From a rails background, this translates pretty easily. So, http://www.example.com/searches would return the list of searches you have defined (presuming you’re authenticated by cookie or Basic Auth), and http://www.example.com/searches/1 would return the results of the first search. You could also use named resources, so you’d have http://www.example.com/searches/favorite_books which would find the search named ‘favorite_books’ and return the results.

You’d edit the record by POSTing (or PUTting) to something like: http://www.example.com/searches/update/1 (or http://www.example.com/searches/update/favorite_books). You create new searches by POST to http://www.example.com/searches/create .

It’s all using existing methodologies, instead of trying to create a new one, mostly. REST stands for REpresentational State Transfer which is a little overkill as acronyms go, but the core of it is taking the mental approach that made the web work well, and applying it to application interfaces.

Sorry; brain-dumping. I hope it’s interesting… :)

— Morgan Schweers, Cyber*FOX*!

Avatar nekrad 25 post(s)


“box name” refers to different directories (aka “boxes”) an search result record may ly in.
One of auctionwatch’s key features is the ability to automatically sort results. In fact it currently
has to dimensions, a) the “box” (where new results per default goes to “incoming”, but the
user may speficy another one; the “watch” button moves to the “WATCH” box, blacklisted
ones to “BLACKLIST”, those reached the price limit to “MAXPRICE”) and the feed name
(which is just an user-given name/tag – many feeds/searches may share the same name).
Both, box name and feed-tag have a special value “*” which (obviously) is no filtering at all.

So I intend to map them into an directory hierachy. Maybe the time scope filtering to
(“ends today”, “ends later”, “ended”) will make up another level. I’m not quite sure about that.

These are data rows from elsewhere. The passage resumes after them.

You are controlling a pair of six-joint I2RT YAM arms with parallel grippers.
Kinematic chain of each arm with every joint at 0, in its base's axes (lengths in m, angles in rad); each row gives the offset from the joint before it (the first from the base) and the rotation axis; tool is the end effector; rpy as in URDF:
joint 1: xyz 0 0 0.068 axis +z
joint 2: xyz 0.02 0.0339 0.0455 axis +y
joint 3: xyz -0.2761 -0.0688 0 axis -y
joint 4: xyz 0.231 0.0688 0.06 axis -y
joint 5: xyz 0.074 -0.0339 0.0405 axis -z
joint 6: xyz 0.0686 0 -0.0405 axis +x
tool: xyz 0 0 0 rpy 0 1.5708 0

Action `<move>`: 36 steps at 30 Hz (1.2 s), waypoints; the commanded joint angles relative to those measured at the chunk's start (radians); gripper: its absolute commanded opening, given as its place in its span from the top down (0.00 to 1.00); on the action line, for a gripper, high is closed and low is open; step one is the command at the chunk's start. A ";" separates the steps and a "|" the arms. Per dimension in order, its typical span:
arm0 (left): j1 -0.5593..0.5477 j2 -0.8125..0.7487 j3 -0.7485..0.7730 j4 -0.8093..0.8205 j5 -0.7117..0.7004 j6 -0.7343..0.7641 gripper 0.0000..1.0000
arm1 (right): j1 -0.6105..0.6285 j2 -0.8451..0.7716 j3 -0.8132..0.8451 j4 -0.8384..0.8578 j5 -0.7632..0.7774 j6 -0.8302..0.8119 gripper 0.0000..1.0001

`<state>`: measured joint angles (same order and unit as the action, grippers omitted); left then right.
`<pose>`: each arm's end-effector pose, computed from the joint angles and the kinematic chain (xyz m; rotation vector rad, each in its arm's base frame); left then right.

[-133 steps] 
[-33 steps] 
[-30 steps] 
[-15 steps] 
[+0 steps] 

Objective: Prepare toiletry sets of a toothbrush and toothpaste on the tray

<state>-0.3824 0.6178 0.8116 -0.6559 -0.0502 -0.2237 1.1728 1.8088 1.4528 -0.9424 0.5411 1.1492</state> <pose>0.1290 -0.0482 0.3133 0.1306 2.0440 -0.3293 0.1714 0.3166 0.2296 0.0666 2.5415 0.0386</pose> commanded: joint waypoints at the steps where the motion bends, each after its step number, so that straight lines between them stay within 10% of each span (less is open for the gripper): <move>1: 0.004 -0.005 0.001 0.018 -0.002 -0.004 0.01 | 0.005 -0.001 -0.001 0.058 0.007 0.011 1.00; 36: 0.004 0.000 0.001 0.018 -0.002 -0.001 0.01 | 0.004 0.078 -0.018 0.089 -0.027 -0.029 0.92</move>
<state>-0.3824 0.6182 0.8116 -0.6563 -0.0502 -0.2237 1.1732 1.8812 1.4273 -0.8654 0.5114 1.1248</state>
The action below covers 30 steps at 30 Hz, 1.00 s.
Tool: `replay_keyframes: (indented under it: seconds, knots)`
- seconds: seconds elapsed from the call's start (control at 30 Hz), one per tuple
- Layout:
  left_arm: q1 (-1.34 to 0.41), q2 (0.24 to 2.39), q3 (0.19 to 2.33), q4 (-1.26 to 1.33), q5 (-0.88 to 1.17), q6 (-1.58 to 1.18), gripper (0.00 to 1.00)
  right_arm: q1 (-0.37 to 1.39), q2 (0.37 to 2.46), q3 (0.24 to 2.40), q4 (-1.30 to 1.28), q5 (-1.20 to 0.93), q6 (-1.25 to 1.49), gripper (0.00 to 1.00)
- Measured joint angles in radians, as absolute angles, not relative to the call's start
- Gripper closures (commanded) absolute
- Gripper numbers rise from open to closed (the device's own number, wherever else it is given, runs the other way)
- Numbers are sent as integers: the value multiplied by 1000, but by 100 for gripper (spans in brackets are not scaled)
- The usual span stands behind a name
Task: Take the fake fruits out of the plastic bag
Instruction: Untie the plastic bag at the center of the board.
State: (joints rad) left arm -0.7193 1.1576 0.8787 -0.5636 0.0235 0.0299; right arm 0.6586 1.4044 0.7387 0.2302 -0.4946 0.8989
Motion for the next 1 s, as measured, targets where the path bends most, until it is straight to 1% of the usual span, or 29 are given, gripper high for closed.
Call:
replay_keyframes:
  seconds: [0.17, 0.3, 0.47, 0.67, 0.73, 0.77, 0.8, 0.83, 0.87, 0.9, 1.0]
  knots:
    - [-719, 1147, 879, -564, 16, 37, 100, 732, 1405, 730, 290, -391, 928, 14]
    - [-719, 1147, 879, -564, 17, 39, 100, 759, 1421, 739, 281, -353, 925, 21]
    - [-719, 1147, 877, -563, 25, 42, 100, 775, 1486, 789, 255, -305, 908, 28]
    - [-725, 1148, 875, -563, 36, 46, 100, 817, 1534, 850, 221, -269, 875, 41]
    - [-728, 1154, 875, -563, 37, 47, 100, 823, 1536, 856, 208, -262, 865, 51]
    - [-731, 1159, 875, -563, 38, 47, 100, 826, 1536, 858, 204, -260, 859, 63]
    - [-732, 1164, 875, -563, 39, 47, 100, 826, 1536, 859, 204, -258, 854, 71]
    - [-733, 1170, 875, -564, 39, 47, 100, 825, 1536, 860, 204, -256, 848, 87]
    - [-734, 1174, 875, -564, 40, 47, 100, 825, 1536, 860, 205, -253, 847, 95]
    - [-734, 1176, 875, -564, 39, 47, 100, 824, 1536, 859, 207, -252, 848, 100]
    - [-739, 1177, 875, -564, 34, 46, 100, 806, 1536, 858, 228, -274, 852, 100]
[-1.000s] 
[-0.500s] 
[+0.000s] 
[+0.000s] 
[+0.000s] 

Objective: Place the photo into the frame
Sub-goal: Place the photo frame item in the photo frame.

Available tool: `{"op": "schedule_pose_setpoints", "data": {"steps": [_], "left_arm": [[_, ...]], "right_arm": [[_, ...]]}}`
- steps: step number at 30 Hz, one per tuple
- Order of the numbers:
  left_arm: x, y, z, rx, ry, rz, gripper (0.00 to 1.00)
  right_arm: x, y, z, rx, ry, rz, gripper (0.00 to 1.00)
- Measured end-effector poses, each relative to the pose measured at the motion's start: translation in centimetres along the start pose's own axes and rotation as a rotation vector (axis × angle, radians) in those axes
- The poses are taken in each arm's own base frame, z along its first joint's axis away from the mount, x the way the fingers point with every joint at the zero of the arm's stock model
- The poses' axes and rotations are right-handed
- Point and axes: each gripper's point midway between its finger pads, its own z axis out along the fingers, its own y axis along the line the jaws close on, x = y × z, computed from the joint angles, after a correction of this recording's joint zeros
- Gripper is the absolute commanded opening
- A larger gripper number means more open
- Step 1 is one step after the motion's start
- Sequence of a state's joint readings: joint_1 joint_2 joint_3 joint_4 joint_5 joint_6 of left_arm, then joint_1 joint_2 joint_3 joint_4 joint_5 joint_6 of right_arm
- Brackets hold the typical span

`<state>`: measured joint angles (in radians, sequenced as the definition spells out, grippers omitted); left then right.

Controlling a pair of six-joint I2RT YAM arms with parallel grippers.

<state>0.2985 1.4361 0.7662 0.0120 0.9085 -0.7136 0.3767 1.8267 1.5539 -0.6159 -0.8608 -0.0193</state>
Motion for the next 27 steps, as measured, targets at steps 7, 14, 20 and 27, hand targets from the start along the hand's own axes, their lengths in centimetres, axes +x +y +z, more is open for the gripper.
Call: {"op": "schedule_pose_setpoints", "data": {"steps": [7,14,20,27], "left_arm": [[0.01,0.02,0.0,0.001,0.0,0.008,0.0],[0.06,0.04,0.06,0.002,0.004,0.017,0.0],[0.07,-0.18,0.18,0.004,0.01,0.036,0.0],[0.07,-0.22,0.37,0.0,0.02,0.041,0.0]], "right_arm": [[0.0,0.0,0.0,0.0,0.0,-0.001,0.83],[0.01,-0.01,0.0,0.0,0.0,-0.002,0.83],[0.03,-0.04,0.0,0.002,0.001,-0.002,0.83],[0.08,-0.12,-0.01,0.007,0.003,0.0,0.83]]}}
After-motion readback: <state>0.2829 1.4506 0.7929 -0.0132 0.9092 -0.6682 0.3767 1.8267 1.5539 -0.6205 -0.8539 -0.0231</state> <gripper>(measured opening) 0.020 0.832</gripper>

The idea of putting evrything to GET is to make it some bit easier for scripting and maybe
safe a few bits of traffic.

If I understood REST right, it’s an kind of filesystem subset. Modeling evrything into an
(synthetic) filesystem has it’s charme – makings many things easier, the AW appserver
could be actually an 9P server and all frontends (including the web-frontend) just access
it via 9P filesystem :)